Assignment:
Tell me how many lines in the data below hold the string "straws", and say nothing else.

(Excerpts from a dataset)
::::

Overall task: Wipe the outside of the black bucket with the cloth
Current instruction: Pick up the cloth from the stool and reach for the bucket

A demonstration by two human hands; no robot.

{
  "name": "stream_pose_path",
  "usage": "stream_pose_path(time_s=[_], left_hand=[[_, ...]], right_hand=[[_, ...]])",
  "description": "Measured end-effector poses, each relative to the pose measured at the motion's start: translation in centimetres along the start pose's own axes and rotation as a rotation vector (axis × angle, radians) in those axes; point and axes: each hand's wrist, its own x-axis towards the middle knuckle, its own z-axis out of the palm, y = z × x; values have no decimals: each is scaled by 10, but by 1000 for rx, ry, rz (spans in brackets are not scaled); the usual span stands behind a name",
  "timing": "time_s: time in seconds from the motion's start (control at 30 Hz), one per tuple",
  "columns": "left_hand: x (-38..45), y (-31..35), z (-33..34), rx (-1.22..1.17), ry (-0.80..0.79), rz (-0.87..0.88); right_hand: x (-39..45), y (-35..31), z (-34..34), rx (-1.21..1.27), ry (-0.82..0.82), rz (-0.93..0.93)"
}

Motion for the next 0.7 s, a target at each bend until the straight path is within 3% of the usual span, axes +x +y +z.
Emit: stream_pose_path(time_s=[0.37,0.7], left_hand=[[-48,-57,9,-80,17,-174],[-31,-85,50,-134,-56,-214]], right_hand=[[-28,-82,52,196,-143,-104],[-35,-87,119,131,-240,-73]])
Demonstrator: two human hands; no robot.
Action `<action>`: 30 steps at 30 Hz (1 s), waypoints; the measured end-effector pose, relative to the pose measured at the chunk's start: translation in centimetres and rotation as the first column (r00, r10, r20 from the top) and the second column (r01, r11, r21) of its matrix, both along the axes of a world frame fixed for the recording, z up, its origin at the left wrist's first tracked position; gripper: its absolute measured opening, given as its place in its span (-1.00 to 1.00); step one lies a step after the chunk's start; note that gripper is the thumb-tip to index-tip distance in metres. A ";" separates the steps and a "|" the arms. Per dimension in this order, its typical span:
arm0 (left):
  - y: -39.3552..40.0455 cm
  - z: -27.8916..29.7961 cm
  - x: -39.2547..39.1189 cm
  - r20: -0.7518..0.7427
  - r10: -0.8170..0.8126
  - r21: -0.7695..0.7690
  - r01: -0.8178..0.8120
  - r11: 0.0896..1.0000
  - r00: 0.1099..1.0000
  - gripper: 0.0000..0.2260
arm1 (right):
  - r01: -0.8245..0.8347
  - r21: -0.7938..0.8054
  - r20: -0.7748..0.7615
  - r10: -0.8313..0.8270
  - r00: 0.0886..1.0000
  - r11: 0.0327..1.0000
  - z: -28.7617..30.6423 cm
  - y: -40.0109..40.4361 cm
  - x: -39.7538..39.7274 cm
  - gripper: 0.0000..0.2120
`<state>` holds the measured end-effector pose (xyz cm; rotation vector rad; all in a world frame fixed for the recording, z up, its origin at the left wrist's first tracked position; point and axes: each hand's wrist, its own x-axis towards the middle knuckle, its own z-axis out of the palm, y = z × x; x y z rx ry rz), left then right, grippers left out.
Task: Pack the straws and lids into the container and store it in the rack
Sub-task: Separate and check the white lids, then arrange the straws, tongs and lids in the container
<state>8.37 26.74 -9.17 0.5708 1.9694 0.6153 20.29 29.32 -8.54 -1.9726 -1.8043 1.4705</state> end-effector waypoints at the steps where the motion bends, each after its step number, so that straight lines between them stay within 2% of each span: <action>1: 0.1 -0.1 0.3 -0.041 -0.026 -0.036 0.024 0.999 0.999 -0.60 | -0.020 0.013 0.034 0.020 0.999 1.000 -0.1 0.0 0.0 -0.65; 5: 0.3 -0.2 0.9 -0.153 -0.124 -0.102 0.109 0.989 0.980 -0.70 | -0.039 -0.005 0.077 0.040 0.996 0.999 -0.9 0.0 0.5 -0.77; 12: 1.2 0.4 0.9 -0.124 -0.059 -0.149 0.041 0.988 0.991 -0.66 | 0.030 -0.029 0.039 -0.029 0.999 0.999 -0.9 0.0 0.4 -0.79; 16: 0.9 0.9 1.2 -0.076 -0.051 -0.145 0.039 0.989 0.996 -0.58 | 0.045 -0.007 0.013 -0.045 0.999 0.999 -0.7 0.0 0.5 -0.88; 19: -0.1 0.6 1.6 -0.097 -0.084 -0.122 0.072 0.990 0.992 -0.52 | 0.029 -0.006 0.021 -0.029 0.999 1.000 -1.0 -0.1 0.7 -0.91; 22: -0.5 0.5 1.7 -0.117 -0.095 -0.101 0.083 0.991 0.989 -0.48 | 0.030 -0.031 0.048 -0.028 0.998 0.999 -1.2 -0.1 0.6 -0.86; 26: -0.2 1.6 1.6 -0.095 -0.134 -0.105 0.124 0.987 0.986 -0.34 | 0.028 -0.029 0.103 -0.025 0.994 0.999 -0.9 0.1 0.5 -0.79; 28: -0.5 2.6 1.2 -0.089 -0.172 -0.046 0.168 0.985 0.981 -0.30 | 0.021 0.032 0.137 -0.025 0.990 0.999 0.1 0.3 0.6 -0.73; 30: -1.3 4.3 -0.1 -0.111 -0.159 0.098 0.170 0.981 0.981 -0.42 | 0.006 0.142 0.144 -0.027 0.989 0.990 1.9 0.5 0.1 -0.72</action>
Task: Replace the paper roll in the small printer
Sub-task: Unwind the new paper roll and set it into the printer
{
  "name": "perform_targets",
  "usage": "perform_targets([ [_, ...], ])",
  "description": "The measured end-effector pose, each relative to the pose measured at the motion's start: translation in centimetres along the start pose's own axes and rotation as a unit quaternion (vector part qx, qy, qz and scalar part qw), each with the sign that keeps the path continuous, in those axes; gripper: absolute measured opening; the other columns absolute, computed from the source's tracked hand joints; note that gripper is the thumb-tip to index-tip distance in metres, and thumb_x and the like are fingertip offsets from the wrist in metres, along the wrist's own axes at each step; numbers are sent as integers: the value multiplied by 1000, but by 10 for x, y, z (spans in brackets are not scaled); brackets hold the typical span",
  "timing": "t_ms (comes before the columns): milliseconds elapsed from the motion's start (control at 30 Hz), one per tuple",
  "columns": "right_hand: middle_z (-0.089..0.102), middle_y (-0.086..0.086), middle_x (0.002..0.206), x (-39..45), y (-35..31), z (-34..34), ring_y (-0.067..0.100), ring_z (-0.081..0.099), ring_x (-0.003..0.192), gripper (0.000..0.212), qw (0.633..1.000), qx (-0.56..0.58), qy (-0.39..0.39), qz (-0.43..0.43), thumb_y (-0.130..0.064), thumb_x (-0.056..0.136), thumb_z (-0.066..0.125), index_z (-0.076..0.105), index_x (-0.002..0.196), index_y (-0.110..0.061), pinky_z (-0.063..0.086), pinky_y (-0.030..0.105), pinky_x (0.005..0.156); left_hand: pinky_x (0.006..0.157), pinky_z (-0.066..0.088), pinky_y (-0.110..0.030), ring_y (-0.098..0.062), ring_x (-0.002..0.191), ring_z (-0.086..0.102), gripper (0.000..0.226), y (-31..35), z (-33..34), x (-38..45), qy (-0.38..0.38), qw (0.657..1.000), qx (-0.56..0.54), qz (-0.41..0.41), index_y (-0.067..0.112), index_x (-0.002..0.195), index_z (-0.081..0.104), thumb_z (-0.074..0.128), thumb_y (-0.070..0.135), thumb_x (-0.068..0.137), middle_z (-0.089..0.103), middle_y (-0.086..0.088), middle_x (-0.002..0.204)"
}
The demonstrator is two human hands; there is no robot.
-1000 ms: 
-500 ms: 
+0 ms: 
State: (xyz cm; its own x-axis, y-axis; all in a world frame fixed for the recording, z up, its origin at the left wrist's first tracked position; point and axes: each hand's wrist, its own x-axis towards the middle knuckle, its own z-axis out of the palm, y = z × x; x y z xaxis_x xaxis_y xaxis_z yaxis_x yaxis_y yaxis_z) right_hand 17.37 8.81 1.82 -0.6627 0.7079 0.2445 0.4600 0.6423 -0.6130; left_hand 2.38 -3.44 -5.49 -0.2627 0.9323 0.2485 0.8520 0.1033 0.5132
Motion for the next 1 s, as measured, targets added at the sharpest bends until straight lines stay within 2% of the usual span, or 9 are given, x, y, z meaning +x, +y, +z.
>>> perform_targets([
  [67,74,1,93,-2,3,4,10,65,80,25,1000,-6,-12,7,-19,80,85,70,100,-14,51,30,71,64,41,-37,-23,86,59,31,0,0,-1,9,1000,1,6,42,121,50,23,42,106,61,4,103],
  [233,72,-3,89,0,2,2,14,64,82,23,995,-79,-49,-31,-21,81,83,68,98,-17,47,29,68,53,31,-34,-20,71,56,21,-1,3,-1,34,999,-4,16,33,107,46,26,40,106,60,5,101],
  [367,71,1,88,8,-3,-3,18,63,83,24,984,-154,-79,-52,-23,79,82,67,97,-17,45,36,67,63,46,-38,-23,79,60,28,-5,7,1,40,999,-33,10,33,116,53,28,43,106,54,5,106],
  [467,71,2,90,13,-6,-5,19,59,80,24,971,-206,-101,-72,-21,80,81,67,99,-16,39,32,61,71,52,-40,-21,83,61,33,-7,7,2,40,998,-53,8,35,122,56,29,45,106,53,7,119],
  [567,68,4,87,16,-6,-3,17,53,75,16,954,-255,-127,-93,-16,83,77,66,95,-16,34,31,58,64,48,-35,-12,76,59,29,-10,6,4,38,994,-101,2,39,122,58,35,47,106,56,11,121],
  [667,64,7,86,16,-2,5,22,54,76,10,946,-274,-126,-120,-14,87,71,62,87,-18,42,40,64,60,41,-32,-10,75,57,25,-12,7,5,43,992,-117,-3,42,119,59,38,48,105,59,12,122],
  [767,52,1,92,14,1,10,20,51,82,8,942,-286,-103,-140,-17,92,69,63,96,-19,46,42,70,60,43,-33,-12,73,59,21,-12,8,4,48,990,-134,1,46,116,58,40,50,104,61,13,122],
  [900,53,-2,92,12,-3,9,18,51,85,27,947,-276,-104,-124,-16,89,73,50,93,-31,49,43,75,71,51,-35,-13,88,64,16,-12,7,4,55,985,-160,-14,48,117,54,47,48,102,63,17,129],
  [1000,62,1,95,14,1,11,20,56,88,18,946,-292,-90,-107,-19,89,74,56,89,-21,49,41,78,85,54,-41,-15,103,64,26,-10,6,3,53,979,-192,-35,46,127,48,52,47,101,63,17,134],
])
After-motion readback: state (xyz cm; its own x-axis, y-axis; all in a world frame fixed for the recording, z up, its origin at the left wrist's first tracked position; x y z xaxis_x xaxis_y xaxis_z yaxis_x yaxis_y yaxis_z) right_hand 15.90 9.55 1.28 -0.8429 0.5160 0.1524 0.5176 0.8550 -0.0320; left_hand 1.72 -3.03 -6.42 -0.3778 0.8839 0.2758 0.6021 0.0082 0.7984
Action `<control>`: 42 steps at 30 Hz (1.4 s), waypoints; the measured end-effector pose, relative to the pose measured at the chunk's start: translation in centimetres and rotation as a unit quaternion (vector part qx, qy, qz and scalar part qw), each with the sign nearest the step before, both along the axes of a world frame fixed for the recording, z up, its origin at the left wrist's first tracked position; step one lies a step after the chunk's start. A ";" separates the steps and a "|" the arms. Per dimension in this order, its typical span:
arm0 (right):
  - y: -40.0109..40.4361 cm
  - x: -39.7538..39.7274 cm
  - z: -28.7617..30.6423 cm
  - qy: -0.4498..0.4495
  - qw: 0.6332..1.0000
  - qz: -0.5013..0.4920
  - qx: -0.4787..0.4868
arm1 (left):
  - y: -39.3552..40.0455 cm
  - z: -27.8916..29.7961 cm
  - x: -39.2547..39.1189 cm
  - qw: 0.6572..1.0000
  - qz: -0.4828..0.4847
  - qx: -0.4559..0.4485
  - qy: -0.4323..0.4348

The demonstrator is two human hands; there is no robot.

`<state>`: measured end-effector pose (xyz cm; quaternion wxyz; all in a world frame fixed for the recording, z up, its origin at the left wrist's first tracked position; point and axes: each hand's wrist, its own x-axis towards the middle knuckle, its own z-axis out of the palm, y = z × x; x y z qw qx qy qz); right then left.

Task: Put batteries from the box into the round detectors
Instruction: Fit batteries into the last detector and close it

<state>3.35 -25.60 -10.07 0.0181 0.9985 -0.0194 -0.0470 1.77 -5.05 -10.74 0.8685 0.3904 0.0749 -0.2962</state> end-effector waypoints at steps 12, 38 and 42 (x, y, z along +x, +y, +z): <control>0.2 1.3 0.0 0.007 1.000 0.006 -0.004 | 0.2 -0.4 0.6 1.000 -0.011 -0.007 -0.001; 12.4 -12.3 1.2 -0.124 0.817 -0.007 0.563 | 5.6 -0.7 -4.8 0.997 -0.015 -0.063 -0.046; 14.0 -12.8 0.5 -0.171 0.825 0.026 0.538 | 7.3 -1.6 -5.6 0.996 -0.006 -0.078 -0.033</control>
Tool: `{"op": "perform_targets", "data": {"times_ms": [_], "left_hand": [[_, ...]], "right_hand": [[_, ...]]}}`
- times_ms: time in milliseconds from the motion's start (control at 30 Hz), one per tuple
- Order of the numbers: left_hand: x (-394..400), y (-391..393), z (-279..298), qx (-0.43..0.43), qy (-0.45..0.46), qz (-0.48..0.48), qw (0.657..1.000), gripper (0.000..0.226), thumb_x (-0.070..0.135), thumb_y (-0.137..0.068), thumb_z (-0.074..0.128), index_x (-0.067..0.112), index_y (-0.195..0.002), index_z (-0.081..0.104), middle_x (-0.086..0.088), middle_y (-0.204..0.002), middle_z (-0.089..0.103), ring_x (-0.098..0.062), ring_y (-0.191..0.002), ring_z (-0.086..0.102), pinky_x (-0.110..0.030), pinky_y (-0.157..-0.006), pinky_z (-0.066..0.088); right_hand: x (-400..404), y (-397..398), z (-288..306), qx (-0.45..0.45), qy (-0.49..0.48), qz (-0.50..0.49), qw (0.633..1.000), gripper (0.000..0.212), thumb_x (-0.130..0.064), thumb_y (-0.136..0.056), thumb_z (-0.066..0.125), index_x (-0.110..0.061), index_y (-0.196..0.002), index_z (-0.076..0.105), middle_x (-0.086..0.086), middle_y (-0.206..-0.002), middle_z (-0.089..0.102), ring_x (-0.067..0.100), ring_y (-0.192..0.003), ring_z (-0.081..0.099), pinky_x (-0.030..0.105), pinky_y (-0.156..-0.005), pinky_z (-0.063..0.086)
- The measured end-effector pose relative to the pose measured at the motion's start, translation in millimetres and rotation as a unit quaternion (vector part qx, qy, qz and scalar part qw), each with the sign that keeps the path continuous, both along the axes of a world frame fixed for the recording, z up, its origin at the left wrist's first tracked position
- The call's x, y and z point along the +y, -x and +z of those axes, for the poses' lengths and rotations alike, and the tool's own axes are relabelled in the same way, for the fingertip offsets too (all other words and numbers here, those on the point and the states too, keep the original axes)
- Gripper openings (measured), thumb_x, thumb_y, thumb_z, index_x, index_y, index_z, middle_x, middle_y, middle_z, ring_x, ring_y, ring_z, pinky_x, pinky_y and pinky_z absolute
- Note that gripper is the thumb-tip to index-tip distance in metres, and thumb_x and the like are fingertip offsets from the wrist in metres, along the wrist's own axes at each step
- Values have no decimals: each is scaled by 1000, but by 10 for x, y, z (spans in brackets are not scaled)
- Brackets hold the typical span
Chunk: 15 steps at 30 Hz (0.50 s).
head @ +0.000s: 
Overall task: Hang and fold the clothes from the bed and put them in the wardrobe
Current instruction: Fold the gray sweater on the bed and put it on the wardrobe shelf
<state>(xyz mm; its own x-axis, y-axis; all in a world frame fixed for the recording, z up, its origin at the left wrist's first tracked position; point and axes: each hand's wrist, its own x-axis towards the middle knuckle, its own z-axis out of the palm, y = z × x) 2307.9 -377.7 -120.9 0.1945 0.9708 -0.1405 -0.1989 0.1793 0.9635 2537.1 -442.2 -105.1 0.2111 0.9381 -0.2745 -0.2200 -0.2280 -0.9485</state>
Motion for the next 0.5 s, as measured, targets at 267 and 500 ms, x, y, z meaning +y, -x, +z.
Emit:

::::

Output:
2